** How to complete this task **
Your answer must be the lines from the first one in the material through the line with "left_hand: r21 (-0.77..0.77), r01", retyped exactly and with no pictures.

** Material provided **
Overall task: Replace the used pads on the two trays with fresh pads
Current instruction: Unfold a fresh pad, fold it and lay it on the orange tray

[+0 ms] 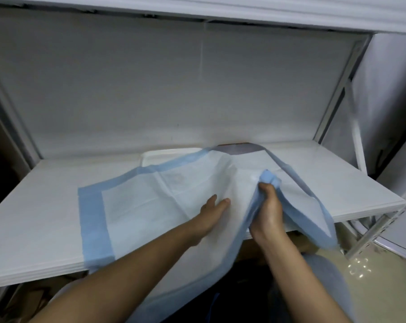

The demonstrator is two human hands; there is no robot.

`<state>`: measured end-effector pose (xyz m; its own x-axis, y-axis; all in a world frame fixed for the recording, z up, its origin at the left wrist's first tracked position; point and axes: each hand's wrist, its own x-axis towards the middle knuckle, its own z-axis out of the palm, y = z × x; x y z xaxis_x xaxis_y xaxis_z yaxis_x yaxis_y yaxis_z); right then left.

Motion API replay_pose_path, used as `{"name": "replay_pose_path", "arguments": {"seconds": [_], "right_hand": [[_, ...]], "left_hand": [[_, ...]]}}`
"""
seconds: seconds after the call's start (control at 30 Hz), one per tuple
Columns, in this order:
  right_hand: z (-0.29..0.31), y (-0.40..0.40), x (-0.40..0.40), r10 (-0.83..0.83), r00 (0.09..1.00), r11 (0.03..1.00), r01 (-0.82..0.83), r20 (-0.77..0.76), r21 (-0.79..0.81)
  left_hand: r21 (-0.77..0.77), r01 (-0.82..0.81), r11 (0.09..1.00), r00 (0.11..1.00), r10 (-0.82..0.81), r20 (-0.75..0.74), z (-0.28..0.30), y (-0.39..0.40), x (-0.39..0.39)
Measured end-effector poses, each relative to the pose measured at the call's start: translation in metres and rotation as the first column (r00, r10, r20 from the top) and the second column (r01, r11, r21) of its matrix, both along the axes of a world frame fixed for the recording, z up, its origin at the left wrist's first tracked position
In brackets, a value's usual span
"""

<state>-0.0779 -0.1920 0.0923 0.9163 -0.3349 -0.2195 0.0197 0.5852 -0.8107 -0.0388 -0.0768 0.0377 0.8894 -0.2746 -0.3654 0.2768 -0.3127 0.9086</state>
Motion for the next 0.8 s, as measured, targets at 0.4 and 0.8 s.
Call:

** Result for this task **
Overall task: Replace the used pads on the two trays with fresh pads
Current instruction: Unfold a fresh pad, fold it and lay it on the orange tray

[+0 ms] 

The demonstrator is two human hands; there is no robot.

`<state>`: measured end-effector pose (xyz m; its own x-axis, y-axis; all in a world frame fixed for the recording, z up, its origin at the left wrist's first tracked position; point and axes: each hand's wrist, its own x-axis towards the middle knuckle, its own z-axis out of the palm, y = z × x; x y z xaxis_x xaxis_y xaxis_z yaxis_x yaxis_y yaxis_z); right then left.

Motion API replay_pose_path, used as `{"name": "replay_pose_path", "arguments": {"seconds": [_], "right_hand": [[_, ...]], "left_hand": [[_, ...]]}}`
"""
seconds: seconds after the call's start (control at 30 Hz), one per tuple
Columns, in this order:
  right_hand: z (-0.29..0.31), y (-0.40..0.40), x (-0.40..0.40), r10 (-0.83..0.83), r00 (0.09..1.00), r11 (0.03..1.00), r01 (-0.82..0.83), r20 (-0.77..0.76), r21 (-0.79..0.81)
  left_hand: r21 (-0.77..0.77), r01 (-0.82..0.81), r11 (0.09..1.00), r00 (0.11..1.00), r10 (-0.82..0.81), r20 (-0.75..0.74), z (-0.28..0.30), y (-0.39..0.40), x (-0.39..0.39)

Now the output is complete.